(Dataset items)
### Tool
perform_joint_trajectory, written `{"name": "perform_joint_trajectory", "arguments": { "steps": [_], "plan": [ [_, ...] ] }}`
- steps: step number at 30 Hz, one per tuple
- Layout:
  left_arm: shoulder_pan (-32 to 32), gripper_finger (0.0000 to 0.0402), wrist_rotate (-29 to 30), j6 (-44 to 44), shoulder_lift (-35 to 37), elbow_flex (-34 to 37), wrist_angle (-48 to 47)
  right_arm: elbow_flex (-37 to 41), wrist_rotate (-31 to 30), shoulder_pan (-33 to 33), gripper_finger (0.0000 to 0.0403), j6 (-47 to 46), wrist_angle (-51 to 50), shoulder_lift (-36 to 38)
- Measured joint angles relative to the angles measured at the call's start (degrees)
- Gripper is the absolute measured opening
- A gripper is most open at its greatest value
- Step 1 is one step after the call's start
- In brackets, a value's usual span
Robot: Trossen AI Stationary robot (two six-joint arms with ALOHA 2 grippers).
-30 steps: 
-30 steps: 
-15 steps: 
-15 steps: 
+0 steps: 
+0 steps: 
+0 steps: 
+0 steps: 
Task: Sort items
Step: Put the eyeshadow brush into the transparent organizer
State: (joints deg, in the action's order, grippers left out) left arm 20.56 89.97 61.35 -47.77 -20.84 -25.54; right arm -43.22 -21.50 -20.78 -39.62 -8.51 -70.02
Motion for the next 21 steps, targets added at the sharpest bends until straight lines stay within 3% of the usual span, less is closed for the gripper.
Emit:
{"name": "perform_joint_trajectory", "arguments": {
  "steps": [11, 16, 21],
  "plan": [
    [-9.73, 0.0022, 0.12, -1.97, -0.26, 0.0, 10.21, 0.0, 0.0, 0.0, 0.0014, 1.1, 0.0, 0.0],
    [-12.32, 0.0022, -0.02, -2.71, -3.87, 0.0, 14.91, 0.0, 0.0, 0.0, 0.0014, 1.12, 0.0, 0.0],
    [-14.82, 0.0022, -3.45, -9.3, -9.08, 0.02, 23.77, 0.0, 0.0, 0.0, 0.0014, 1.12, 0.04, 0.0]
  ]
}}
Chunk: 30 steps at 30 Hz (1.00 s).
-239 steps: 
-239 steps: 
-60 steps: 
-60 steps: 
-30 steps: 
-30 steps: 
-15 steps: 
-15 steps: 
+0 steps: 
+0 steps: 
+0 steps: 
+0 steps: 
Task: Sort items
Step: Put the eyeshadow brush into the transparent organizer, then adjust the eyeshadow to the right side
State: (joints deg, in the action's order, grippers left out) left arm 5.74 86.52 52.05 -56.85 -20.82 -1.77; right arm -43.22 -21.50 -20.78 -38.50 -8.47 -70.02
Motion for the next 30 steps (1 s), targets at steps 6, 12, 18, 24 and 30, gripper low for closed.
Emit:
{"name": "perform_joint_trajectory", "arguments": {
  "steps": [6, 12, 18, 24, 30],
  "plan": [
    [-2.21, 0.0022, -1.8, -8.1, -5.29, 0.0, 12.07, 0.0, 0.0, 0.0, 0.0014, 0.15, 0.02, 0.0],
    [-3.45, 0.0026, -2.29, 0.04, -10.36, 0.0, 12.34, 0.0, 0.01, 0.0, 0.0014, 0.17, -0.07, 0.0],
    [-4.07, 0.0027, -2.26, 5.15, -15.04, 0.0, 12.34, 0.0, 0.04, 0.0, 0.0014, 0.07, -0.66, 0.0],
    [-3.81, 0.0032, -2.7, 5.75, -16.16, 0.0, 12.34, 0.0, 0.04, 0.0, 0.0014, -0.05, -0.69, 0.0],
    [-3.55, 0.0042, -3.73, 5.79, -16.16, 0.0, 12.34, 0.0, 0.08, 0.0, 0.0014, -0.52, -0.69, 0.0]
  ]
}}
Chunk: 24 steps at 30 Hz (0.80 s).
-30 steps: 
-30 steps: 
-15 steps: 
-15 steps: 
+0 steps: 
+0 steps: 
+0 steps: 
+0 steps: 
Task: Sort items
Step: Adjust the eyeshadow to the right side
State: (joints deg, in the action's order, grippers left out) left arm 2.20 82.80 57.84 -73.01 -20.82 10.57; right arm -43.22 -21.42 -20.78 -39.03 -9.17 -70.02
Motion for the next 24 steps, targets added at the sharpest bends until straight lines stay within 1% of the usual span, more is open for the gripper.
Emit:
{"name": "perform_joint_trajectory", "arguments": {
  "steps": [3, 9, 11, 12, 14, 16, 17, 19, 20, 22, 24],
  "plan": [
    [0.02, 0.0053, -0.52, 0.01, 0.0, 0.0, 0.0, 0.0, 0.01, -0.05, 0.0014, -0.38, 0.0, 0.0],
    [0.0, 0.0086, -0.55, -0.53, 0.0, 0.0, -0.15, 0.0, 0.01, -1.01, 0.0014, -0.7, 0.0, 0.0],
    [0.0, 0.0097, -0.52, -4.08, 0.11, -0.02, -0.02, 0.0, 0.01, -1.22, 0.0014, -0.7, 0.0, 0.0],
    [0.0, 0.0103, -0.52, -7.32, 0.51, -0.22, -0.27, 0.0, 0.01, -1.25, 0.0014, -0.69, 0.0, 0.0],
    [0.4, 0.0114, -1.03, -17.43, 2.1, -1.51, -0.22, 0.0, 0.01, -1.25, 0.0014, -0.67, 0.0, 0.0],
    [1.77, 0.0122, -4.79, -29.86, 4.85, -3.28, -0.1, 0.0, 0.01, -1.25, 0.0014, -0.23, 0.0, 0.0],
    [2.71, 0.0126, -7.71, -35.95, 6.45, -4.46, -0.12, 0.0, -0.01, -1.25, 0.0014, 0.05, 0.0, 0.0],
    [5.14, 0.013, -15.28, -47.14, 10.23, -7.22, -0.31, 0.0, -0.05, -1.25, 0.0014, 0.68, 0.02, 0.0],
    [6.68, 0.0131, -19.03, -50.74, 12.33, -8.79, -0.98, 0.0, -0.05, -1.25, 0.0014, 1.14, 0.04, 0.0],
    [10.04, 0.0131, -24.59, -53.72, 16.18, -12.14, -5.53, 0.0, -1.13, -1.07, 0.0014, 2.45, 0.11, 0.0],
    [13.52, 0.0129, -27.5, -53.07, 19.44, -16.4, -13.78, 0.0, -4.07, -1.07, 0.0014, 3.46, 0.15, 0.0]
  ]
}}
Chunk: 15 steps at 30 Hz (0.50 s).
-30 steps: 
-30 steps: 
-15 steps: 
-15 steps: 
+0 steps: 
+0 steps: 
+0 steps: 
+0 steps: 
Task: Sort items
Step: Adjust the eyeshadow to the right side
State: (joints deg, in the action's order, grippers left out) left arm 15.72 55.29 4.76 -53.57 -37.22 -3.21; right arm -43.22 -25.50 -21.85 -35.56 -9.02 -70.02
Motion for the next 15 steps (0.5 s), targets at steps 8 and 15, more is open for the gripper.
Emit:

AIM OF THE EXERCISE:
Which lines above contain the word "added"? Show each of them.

YOUR RESPONSE:
Motion for the next 21 steps, targets added at the sharpest bends until straight lines stay within 3% of the usual span, less is closed for the gripper.
Motion for the next 24 steps, targets added at the sharpest bends until straight lines stay within 1% of the usual span, more is open for the gripper.

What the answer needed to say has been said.